文=コラムニスト・陳言
資料写真:日本の可愛いスクールバス
資料写真:隊列を並んで登校する日本の小学生たち
娘は小学校5年生に上がり、任務が一つ増えた。それは、地域の子どもたちの集団下校時の「後衛」役である。来年6年生になれば、「前衛」に昇格することになっている。「前衛」も「後衛」も、日本の小学生高学年に与えられた、1年生から4年生までの低学年の子供たちの世話をするという職責なのである。
東京の一般的な街では、スクールバスが普及していない。子供たちの毎日の登校ルートは、それぞれの地区ごとに、保護者と学校が決めている。何時何分、どの建物の前で誰を待ち、それからどこへ行って、最後には一緒に小学校まで歩いて行くというのが、全て細かく決められ、毎日その通りに運用されている。保護者たちは、時間通りに子どもを階下や入り口に連れて行き、黄色い帽子をかぶり、赤いランドセルを背負う集団との「合流」を待つのみである。
毎朝、登校の時間になると、東京の街では必ず次のような光景を目にすることができる。黄色い帽子をかぶった子どもたちは、だんだんその長さを増す列にきちんと並び、一斉に学校に向かう。
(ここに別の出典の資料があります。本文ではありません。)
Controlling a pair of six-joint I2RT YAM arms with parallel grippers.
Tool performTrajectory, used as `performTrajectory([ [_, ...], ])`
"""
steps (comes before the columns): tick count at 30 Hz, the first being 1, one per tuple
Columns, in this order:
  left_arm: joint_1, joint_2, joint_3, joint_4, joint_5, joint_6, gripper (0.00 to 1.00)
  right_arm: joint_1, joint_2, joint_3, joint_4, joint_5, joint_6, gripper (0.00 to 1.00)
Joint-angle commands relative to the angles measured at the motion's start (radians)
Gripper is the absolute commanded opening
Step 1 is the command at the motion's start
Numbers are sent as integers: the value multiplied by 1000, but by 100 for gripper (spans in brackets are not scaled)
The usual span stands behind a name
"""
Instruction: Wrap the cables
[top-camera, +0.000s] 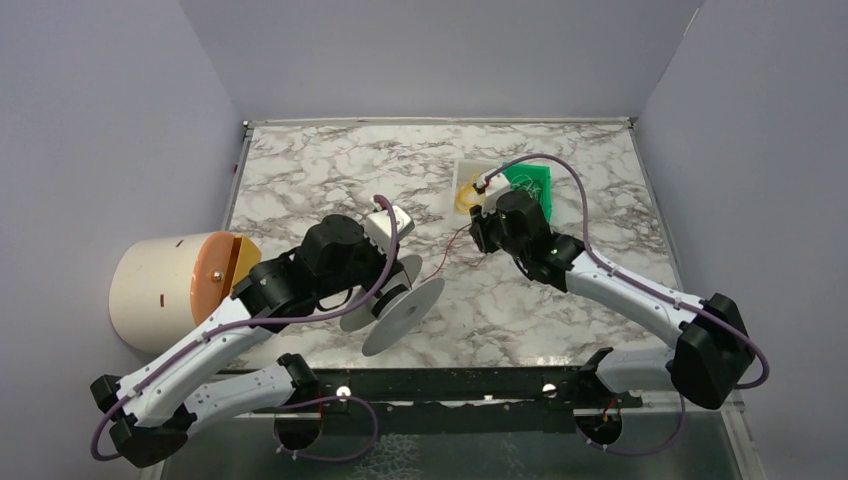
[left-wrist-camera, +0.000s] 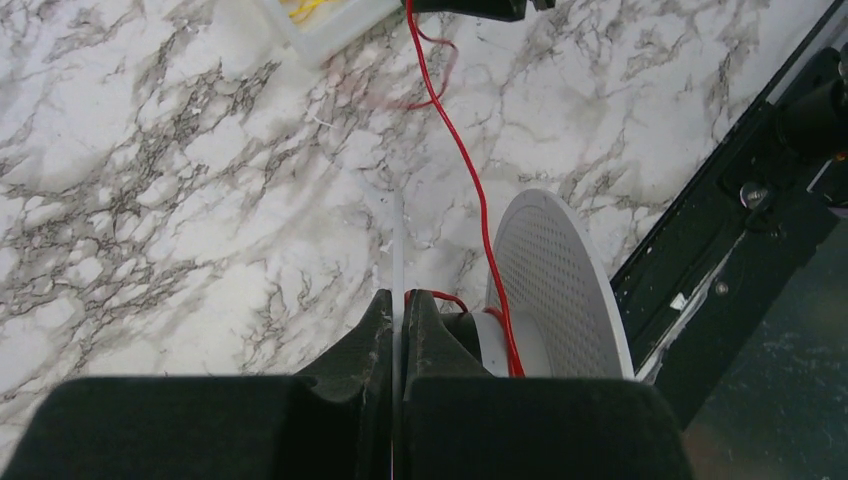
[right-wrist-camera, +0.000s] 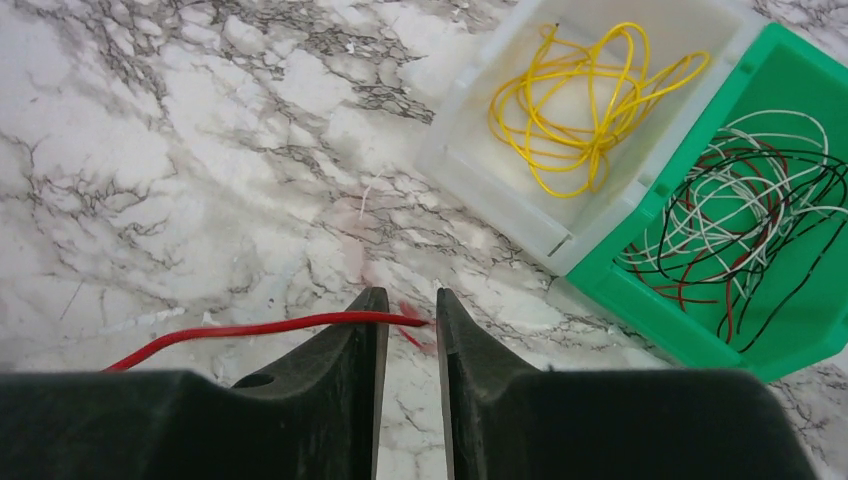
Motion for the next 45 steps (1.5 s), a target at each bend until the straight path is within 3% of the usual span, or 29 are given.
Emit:
performTrajectory([
  [1,-7,-32,65,-35,73,2,0,-18,20,-44,114,-36,71,30],
  [11,-6,-40,135,-36,48,-20,0,-21,115,-107,191,-139,137,45],
  [24,-6,-23,242,-37,2,-53,0,-21,130,-217,265,-387,228,52],
  [32,-7,-7,286,-31,-18,-56,0,-21,112,-301,313,-428,271,55],
  [45,-6,-2,289,3,-27,-80,0,-20,153,-495,791,-621,448,61],
])
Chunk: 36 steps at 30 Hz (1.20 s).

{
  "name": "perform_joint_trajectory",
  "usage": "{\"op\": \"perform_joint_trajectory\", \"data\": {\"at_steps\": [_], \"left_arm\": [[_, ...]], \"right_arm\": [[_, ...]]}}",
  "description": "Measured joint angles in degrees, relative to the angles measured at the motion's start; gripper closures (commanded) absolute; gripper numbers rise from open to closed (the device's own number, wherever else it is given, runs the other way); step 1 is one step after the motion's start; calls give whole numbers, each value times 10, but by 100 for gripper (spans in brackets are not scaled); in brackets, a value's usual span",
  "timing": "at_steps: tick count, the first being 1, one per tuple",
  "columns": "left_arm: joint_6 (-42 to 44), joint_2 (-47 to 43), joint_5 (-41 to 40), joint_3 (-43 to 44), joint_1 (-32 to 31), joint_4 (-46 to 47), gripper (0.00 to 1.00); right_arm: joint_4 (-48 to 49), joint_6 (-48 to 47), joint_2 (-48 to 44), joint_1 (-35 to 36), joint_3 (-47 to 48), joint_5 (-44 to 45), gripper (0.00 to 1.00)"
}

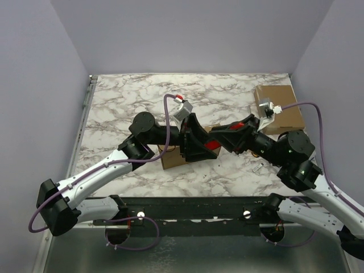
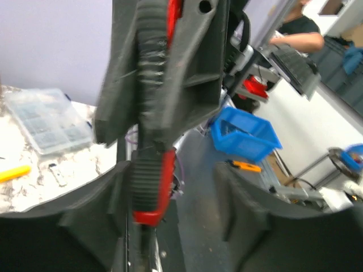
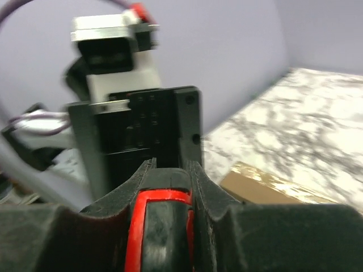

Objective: Unpack the express box
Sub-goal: Adjust the knife, then cut the express box at the center of the board.

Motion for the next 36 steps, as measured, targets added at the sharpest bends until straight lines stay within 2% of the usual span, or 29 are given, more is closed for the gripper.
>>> {"op": "perform_joint_trajectory", "data": {"at_steps": [3, 7, 12, 16, 21, 27, 36], "left_arm": [[48, -11, -47, 1, 0, -40, 8], [125, -38, -168, 1, 0, -132, 2], [196, -76, -316, -1, 0, -182, 2], [253, -45, -349, 2, 0, -193, 2], [377, 58, -351, 17, 0, -238, 1], [488, 132, -359, 75, 0, -301, 1], [532, 187, -345, 116, 2, -325, 1]], "right_arm": [[-57, -18, 2, 0, 12, 97, 99], [-148, -58, 24, 3, 52, 271, 99], [-191, -131, 37, -2, 54, 419, 99], [-190, -186, 54, -2, 54, 482, 99], [-169, -235, 82, -5, 54, 513, 99], [-158, -249, 103, -36, 54, 484, 99], [-148, -238, 111, -77, 54, 402, 99]]}}
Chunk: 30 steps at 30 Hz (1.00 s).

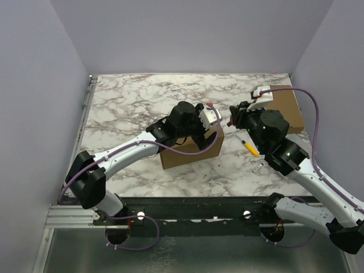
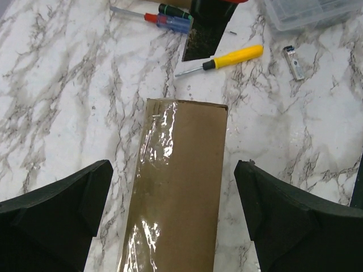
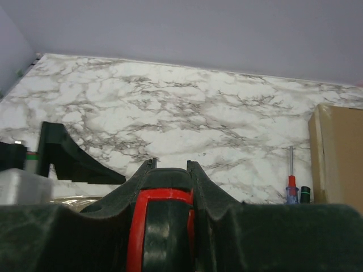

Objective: Unpack the express box
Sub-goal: Cut the express box at the center of the board.

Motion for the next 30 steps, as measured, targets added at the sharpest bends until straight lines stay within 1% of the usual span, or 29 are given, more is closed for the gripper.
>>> {"op": "perform_joint_trajectory", "data": {"at_steps": [2, 8, 11, 15, 17, 19, 30], "left_arm": [[1, 21, 1, 6, 3, -3, 2], [-20, 76, 37, 23, 30, -8, 12], [-24, 81, 45, 23, 40, -13, 20], [-25, 81, 58, 23, 40, -16, 36], [-25, 81, 64, 23, 39, -19, 40], [-22, 81, 68, 23, 39, -21, 43], [-2, 73, 70, 15, 31, -23, 50]], "right_arm": [[7, 3, 5, 0, 0, -15, 99], [14, 8, 30, 0, 0, -41, 99], [14, 8, 40, -1, 0, -41, 99], [14, 9, 41, -1, 0, -40, 99], [14, 9, 41, -1, 0, -39, 99], [14, 9, 43, -1, 0, -39, 99], [16, 10, 49, -1, -5, -38, 99]]}}
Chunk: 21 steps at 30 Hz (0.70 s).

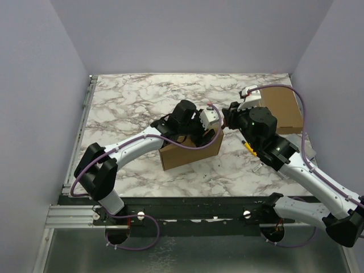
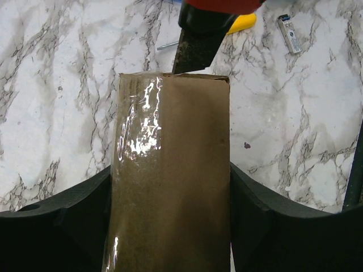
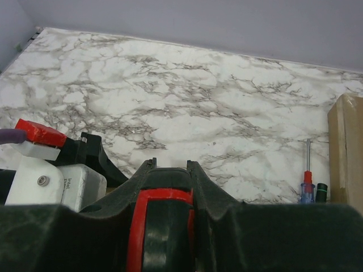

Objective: Unpack the express box
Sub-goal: Cut the express box at the center of the board.

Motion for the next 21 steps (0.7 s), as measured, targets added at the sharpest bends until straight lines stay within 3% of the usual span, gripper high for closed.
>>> {"op": "perform_joint_trajectory", "data": {"at_steps": [21], "left_arm": [[10, -9, 0, -9, -3, 0, 56]], "right_arm": [[5, -1, 14, 0, -9, 9, 99]]}}
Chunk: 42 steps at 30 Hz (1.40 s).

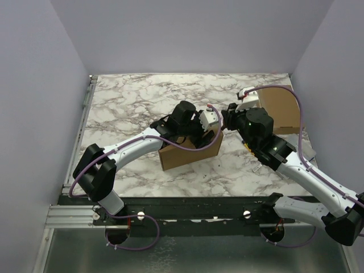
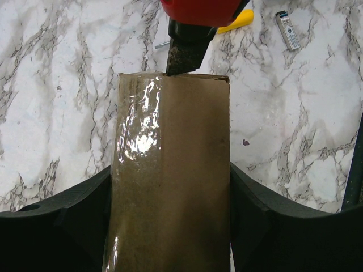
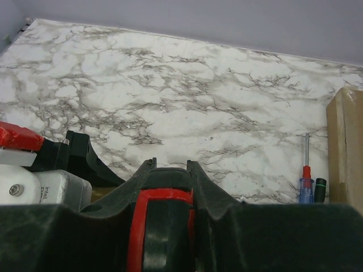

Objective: Unpack the express box
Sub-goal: Cut the express box at the center of the board.

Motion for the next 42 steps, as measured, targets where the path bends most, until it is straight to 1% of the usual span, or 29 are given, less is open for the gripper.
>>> {"op": "perform_joint_trajectory", "data": {"at_steps": [7, 10, 15, 23, 30, 42], "left_arm": [[1, 0, 0, 0, 0, 0, 60], [1, 0, 0, 0, 0, 0, 65], [9, 0, 4, -1, -3, 0, 69], [38, -20, 3, -23, -13, 5, 71], [68, -34, -5, -35, -28, 7, 72], [76, -35, -17, -35, -40, 7, 73]], "right_arm": [[3, 0, -3, 0, -5, 0, 99], [4, 0, -2, 0, -5, -1, 99], [34, -5, 5, 0, -21, -5, 99], [108, -21, 37, 0, -32, 0, 99], [125, -27, 45, 0, -32, 4, 99], [210, -47, 79, 0, -47, 43, 99]]}}
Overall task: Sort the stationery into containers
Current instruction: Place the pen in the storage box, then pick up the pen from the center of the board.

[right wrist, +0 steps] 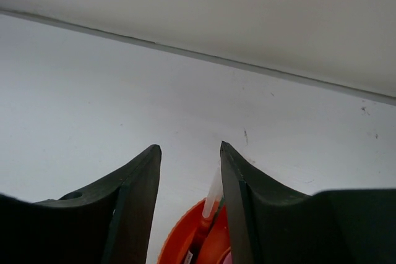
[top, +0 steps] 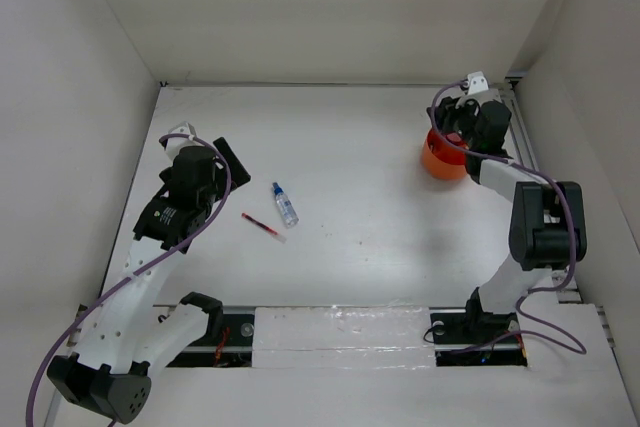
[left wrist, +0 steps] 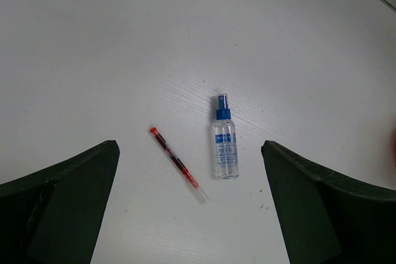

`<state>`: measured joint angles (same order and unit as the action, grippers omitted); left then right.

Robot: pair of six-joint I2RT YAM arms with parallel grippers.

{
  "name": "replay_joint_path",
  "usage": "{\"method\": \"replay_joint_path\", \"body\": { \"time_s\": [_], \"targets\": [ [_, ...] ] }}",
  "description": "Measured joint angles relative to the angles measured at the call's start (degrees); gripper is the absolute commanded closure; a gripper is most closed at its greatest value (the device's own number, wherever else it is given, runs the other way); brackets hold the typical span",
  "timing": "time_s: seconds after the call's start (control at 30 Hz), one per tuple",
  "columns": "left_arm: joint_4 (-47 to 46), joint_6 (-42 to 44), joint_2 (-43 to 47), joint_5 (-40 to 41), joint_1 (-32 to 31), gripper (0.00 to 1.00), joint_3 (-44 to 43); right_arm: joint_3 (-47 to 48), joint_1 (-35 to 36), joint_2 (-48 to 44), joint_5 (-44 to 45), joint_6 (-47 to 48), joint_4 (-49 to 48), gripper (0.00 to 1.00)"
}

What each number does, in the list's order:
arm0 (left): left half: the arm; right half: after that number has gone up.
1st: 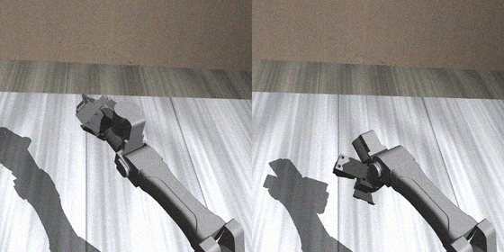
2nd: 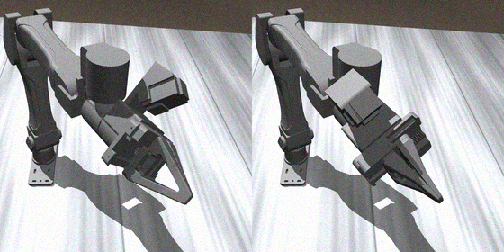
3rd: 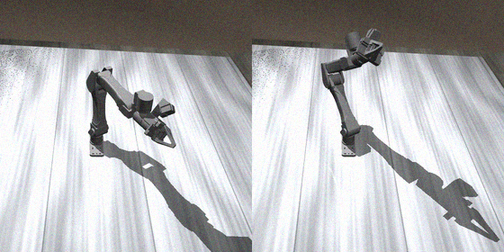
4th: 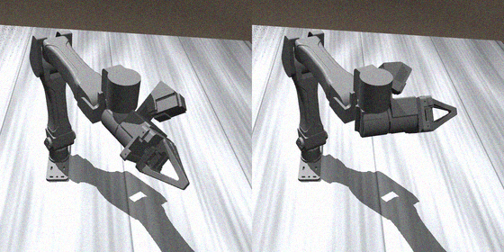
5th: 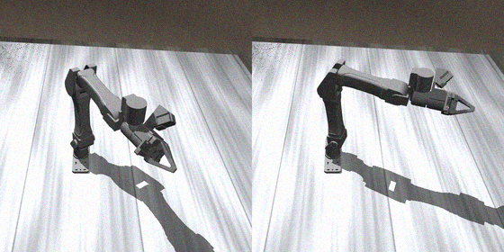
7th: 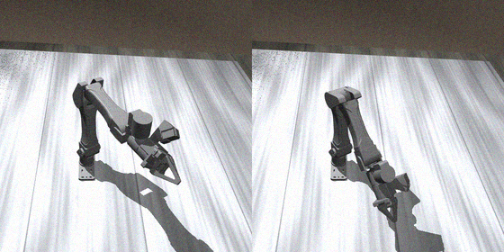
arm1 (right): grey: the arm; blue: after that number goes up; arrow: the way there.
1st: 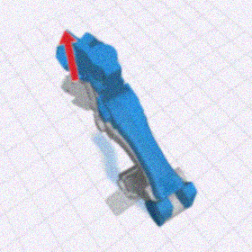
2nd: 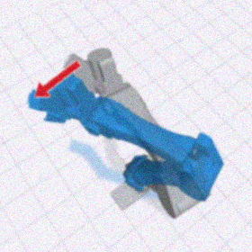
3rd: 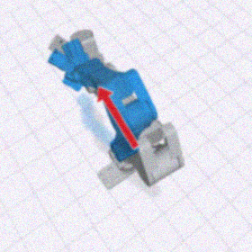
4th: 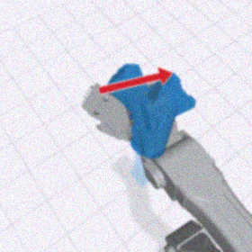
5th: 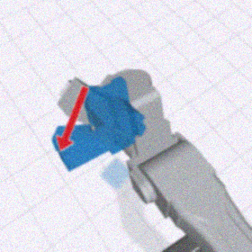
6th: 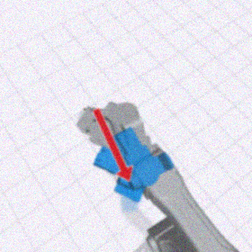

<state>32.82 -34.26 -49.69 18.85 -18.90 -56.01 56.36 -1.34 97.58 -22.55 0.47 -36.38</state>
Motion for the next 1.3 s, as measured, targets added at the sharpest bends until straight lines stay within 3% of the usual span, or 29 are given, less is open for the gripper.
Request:
{"method": "replay_joint_path", "body": {
  "time_s": [0.17, 0.37, 0.57, 0.67, 0.83, 1.1, 1.3],
  "targets": [
    [0.0, 0.0, 0.0, 0.0, 0.0, 0.0, 0.0, 0.0, 3.6, -3.7, 0.8, 0.0, 0.5, 0.4],
    [0.1, -0.6, 0.0, 1.8, 0.0, 0.0, 0.0, 3.4, 13.8, -5.3, 3.4, 0.5, 7.2, 0.35],
    [4.2, -5.9, -1.1, 9.5, 0.0, 0.0, -0.5, 11.8, 33.4, -1.9, 9.5, 1.7, 17.9, 0.32],
    [8.2, -10.5, -2.0, 14.5, 0.0, 0.0, -1.6, 18.4, 46.1, 3.8, 13.0, 1.9, 23.0, 0.31],
    [14.2, -18.2, 0.4, 21.2, 0.0, 0.0, -3.6, 27.7, 59.2, 13.3, 15.5, 1.7, 30.7, 0.32],
    [15.2, -19.8, 12.9, 24.7, 0.0, 0.0, -3.7, 30.8, 61.0, 17.2, 18.6, 1.0, 38.4, 0.37],
    [11.1, -16.0, 11.7, 22.2, 0.0, 0.0, -3.0, 27.4, 63.0, 16.3, 20.2, 1.0, 39.4, 0.4]
  ]
}}
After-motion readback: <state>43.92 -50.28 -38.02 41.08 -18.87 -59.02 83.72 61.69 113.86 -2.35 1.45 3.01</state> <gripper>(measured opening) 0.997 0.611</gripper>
厳しい顔の高学年の子供たちは、ルールを守らない低学年の子どもを厳しく注意する。ここから、日本の社会における上下関係意識は、子どもの頃から植えつけられていることが分かる。低学年の子どもたちは先輩に敬意を払わなければならないのに対し、高学生の子どもたちは後輩に対し、管理責任を負っている。
秩序にこだわる日本人にとって、子供の通学は、何よりも重要なことである。登下校の列に遭えば、車が減速するのはもちろんのこと、万が一、子供が車にぶつかって怪我でもすれば、それはとんでもない大事件である。マスコミや保護者、学校、警察署が一体となり、再発防止策を考える。